DIRECTIONS
Look in the material below for the line holding "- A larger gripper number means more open". Set it down exactly, with each later line up to and including the line holding "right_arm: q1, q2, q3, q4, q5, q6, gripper".

EXTRACTED ENTRIES
┌──
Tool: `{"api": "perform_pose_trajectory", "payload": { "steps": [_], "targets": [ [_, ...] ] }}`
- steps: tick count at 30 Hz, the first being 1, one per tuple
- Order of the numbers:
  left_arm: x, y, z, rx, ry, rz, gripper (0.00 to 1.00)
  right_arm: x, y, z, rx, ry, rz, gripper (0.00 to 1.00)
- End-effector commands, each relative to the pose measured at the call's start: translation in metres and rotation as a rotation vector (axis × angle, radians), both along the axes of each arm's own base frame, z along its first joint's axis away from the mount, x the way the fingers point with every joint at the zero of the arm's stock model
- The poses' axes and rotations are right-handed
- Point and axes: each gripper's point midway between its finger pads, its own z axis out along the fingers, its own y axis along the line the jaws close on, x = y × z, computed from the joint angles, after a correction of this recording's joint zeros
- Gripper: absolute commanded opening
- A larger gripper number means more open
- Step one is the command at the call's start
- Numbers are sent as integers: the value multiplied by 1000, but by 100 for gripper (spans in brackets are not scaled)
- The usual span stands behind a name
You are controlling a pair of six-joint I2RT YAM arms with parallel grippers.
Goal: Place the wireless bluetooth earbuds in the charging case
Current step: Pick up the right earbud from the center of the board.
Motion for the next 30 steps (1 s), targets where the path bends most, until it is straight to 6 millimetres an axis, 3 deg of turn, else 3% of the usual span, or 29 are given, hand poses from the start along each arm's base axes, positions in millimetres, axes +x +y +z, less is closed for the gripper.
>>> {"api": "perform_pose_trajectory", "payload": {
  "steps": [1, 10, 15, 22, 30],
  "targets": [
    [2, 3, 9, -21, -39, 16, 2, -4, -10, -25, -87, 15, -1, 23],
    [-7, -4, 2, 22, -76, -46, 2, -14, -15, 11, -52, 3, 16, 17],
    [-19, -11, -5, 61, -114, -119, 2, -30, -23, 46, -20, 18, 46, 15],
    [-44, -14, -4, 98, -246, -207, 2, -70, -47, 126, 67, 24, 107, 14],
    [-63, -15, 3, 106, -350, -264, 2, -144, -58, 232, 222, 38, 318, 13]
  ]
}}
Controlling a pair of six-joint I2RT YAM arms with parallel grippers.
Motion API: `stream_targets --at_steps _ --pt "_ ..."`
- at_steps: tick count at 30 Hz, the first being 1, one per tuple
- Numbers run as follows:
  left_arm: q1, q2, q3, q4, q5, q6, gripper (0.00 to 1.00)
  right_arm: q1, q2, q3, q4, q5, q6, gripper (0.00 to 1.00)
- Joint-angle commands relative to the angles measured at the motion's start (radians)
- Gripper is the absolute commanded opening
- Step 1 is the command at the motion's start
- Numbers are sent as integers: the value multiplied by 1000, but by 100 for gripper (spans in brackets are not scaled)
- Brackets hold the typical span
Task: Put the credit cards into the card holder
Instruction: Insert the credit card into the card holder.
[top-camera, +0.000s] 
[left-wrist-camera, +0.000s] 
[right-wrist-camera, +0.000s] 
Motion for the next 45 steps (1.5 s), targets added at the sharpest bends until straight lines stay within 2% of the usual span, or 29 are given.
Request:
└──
OUTPUT FOR THIS EXERCISE
- A larger gripper number means more open
- Step one is the command at the call's start
- Numbers are sent as integers: the value multiplied by 1000, but by 100 for gripper (spans in brackets are not scaled)
- The usual span stands behind a name
You are controlling a pair of six-joint I2RT YAM arms with parallel grippers.
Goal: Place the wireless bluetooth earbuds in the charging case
Current step: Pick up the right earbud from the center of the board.
Motion for the next 30 steps (1 s), targets where the path bends most, until it is straight to 6 millimetres an axis, 3 deg of turn, else 3% of the usual span, or 29 are given, hand poses from the start along each arm's base axes, positions in millimetres, axes +x +y +z, less is closed for the gripper.
>>> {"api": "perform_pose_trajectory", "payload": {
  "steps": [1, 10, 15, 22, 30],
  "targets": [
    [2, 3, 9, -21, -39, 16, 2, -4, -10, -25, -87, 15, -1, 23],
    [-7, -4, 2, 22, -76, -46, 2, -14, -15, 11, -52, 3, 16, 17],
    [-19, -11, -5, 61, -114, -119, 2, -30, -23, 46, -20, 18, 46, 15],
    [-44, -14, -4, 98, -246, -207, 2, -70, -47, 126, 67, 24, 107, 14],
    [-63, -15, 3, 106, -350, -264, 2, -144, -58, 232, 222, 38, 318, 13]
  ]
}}
Controlling a pair of six-joint I2RT YAM arms with parallel grippers.
Motion API: `stream_targets --at_steps _ --pt "_ ..."`
- at_steps: tick count at 30 Hz, the first being 1, one per tuple
- Numbers run as follows:
  left_arm: q1, q2, q3, q4, q5, q6, gripper (0.00 to 1.00)
  right_arm: q1, q2, q3, q4, q5, q6, gripper (0.00 to 1.00)

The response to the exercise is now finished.